··· SUPPLIED MATERIAL

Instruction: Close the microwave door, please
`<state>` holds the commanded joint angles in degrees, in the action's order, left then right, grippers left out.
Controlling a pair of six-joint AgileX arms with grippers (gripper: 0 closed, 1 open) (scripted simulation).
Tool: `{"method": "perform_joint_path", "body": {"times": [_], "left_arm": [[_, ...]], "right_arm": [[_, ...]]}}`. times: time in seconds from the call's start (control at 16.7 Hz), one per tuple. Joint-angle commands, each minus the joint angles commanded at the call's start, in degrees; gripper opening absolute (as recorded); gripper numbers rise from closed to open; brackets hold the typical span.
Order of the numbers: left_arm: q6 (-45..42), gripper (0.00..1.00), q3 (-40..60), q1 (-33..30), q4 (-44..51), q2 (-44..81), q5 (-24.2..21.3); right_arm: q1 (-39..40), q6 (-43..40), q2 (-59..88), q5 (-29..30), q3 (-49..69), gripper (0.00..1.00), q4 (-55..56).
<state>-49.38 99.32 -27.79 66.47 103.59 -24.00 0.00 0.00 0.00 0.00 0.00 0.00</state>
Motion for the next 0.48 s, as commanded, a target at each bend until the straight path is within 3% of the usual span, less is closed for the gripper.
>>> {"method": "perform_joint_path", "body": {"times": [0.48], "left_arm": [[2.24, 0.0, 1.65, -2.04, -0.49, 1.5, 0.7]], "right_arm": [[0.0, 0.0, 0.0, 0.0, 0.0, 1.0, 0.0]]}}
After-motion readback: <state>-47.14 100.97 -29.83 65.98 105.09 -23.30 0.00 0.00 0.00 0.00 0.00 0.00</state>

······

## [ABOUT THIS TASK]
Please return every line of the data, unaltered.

## [OUTPUT FOR THIS TASK]
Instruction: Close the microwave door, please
`<state>` holds the commanded joint angles in degrees, in the action's order, left then right, grippers left out.
Controlling a pair of six-joint AgileX arms with grippers (gripper: 0 closed, 1 open) (scripted simulation).
Tool: `{"method": "perform_joint_path", "body": {"times": [_], "left_arm": [[_, ...]], "right_arm": [[_, ...]]}}`. times: time in seconds from the call's start (control at 16.7 Hz), one per tuple. Joint-angle commands, each minus the joint angles commanded at the call's start, in degrees; gripper opening absolute (as recorded); gripper numbers rise from closed to open; brackets hold the typical span.
Order of the numbers: left_arm: q6 (-45..42), gripper (0.00..1.00), q3 (-40..60), q1 (-33..30), q4 (-44..51), q2 (-44..81), q5 (-24.2..21.3); right_arm: q1 (-39..40), q6 (-43..40), q2 (-59..88), q5 (-29..30), q3 (-49..69), gripper (0.00..1.00), q4 (-55..56).
<state>-49.38 99.32 -27.79 66.47 103.59 -24.00 0.00 0.00 0.00 0.00 0.00 0.00</state>
Motion for the next 0.48 s, as commanded, a target at each bend until the straight path is within 3% of the usual span, less is closed for the gripper.
>>> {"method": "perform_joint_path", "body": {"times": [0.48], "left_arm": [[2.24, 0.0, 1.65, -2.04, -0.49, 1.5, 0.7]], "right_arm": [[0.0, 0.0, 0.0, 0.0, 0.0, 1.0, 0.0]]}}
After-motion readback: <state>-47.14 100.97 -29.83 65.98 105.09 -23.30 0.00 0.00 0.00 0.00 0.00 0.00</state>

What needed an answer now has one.